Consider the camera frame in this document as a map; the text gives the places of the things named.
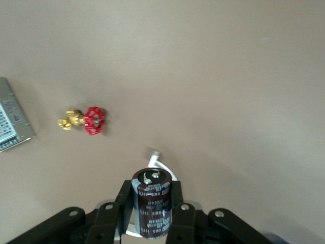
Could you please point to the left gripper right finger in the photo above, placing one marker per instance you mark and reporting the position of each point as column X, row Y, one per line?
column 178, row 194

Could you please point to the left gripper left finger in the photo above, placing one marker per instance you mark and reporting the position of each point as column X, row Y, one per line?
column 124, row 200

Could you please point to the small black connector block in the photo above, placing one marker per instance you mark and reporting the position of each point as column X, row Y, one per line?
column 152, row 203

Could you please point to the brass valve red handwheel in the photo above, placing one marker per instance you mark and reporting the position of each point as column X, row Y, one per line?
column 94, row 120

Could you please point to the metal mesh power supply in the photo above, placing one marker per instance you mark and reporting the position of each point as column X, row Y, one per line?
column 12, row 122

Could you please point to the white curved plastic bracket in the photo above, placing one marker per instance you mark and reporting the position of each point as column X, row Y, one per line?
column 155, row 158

◇ ◇ ◇

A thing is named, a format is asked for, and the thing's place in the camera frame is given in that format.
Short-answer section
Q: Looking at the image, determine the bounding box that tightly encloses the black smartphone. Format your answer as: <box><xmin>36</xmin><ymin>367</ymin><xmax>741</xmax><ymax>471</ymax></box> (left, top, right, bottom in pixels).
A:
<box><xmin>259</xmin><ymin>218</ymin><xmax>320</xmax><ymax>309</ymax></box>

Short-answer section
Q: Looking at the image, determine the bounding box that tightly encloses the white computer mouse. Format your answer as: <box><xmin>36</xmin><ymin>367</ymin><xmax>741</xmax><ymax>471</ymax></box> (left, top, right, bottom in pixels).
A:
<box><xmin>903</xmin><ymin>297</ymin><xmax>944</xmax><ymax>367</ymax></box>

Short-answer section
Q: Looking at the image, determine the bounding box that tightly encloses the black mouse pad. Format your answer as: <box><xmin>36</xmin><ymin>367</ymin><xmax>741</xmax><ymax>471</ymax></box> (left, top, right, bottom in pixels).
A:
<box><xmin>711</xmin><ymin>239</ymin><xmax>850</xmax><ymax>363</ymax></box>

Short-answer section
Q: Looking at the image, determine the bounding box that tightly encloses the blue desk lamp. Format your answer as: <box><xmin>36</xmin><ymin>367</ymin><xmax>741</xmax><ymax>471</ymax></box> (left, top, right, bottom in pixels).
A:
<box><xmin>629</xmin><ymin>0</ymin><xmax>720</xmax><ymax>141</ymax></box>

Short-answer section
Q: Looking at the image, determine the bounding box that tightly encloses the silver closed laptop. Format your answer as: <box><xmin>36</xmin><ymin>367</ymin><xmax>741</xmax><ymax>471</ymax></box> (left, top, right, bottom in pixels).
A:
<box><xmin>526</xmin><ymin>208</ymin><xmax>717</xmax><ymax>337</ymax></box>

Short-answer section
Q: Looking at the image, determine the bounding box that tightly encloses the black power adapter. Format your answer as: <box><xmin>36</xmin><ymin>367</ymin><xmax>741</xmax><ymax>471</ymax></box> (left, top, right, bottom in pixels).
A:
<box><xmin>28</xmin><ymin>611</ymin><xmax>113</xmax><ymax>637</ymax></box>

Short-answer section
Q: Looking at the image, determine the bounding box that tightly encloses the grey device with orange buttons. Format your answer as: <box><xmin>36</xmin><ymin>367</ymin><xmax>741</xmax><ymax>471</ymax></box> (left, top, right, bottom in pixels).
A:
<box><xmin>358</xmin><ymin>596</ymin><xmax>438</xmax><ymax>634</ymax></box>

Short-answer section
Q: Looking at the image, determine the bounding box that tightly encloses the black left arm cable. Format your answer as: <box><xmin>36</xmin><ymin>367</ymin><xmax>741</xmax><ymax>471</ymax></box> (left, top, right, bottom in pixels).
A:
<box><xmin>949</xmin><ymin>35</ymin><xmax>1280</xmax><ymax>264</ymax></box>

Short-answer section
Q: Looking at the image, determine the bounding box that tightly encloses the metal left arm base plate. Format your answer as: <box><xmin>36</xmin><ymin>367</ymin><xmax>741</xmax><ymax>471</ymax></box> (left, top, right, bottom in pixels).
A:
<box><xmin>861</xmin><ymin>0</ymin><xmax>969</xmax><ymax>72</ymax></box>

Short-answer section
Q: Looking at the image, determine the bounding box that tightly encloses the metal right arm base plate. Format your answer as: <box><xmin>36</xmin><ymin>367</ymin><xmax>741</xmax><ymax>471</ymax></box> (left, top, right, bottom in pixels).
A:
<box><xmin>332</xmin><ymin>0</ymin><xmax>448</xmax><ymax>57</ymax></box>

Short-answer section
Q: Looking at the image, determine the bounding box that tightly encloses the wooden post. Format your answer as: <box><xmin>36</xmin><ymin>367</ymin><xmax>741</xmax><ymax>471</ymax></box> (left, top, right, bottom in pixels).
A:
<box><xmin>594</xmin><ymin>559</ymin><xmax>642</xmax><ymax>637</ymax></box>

◇ ◇ ◇

Return every line holding the word "frame" from the records.

- [YOUR RESPONSE]
Consider the camera frame in this document as a map; the text gives the places of the things named.
A thing is named, a format is asked for, and the thing's place in the camera frame is given in that format.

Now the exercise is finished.